## SOURCE MATERIAL
*** Begin section ***

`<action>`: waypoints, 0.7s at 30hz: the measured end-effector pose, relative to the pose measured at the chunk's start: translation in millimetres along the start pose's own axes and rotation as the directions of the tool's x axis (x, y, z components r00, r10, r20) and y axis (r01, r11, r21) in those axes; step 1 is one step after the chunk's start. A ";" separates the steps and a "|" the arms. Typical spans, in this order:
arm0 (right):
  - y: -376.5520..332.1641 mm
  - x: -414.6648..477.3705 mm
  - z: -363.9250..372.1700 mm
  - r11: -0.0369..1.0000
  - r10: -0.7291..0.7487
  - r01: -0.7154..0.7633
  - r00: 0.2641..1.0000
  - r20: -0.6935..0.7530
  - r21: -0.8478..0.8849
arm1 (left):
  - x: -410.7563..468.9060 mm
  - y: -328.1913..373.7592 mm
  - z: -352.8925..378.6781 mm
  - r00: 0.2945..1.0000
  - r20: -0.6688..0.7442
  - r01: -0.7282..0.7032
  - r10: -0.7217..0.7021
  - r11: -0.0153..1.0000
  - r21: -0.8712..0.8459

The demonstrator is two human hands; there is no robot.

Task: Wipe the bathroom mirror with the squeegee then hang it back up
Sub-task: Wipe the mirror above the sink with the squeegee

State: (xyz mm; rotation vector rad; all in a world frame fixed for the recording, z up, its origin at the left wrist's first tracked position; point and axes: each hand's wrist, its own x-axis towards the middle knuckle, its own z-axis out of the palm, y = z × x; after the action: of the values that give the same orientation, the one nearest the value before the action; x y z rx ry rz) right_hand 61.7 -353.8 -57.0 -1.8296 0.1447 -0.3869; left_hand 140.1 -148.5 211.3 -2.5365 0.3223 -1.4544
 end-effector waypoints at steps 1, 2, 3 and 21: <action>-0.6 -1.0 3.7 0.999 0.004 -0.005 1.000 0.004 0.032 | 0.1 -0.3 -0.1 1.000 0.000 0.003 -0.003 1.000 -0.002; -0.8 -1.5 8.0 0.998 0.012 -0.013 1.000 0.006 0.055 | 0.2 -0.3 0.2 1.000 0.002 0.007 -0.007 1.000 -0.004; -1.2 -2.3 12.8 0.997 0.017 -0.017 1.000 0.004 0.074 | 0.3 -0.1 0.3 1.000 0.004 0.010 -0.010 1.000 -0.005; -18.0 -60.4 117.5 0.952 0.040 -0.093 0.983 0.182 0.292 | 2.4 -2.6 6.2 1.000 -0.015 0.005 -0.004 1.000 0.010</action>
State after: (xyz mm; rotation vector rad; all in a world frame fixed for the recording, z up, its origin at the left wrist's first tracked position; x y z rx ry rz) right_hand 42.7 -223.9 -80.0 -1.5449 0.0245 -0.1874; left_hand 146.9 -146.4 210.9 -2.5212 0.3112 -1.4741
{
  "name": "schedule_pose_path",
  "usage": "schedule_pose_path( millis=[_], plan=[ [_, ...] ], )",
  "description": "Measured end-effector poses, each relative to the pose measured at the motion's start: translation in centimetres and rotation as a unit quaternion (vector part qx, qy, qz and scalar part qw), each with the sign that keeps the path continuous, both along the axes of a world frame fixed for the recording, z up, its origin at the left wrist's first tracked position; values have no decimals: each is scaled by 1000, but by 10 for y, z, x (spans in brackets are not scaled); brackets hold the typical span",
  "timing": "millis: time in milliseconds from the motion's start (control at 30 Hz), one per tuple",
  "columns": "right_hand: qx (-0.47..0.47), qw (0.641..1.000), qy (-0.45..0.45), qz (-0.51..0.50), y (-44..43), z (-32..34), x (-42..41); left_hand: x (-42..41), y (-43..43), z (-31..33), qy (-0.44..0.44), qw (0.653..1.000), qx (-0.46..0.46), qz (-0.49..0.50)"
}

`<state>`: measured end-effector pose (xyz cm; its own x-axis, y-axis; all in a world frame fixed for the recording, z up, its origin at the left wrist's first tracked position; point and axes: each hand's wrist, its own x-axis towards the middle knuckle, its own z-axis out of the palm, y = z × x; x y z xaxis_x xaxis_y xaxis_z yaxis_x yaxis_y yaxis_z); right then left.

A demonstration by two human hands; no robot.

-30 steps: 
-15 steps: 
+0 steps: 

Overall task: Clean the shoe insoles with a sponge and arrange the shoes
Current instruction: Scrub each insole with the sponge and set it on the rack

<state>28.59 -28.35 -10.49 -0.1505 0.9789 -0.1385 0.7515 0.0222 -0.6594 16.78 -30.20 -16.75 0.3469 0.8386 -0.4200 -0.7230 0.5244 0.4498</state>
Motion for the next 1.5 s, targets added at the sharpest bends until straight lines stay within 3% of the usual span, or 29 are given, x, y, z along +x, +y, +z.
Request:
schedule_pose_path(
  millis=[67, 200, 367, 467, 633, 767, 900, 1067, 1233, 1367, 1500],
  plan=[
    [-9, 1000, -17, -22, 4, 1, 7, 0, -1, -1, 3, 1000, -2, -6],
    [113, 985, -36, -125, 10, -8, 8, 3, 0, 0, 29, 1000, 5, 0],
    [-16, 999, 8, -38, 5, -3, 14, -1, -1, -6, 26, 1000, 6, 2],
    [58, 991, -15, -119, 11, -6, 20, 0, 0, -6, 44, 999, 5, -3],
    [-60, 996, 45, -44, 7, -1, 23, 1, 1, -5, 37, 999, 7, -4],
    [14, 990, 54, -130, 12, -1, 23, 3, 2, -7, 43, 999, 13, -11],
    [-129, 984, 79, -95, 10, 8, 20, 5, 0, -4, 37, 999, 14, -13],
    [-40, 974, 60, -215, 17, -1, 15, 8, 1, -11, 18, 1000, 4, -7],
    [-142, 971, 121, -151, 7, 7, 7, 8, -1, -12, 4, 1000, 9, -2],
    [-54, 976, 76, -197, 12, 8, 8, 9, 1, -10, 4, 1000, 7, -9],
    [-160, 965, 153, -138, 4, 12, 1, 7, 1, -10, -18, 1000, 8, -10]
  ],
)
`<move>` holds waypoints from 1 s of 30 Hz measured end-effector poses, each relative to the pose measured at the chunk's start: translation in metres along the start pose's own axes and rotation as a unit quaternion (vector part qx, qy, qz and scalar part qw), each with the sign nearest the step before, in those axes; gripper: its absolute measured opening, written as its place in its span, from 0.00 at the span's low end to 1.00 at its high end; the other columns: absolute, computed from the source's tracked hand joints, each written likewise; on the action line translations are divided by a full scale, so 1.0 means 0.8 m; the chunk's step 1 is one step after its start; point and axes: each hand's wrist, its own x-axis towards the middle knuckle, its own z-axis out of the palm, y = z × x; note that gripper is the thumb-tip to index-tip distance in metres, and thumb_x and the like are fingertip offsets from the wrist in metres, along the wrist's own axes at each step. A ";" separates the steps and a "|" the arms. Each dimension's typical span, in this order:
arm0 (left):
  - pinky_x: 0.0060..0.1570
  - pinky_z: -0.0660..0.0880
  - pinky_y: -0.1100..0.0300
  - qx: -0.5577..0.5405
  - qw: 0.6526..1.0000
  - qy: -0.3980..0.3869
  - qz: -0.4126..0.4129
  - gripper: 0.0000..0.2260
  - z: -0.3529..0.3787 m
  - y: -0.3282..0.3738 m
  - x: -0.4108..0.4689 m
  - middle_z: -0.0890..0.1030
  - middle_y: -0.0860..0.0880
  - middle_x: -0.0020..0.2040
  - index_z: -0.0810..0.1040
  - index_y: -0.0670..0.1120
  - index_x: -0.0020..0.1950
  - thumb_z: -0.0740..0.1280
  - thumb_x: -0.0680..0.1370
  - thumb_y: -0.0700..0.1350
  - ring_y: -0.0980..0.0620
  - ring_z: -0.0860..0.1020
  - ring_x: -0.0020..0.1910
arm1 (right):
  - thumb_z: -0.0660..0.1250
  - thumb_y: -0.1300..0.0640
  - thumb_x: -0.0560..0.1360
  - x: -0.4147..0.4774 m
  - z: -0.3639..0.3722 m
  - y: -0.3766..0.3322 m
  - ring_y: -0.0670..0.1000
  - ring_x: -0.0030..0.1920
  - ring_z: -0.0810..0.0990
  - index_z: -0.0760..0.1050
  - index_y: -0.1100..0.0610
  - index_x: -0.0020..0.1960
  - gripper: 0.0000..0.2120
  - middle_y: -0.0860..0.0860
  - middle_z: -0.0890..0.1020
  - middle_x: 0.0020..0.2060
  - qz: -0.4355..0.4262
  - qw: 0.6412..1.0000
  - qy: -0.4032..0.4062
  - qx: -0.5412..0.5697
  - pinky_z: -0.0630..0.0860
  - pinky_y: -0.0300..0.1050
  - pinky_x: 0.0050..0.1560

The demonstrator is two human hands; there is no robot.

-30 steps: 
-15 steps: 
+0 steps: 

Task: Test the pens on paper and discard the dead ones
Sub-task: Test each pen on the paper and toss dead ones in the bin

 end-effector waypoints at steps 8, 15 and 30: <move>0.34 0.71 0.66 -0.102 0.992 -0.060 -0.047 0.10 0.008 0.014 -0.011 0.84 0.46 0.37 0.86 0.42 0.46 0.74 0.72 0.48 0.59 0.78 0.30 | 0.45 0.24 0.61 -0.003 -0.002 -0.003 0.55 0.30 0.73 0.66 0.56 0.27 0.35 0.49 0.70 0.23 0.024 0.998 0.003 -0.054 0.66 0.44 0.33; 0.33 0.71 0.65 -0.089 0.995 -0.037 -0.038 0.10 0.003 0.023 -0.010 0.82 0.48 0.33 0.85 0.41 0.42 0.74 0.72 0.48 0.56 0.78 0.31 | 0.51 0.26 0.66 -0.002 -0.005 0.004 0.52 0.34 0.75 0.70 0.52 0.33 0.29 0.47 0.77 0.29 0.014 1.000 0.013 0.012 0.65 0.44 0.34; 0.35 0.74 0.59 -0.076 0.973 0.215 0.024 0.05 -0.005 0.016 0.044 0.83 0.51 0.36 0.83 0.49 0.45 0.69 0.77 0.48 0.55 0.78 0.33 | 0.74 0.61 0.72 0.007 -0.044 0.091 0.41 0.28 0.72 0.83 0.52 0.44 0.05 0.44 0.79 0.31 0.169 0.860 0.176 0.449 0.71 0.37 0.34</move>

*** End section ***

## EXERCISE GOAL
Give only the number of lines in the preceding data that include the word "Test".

## TASK OUTPUT
2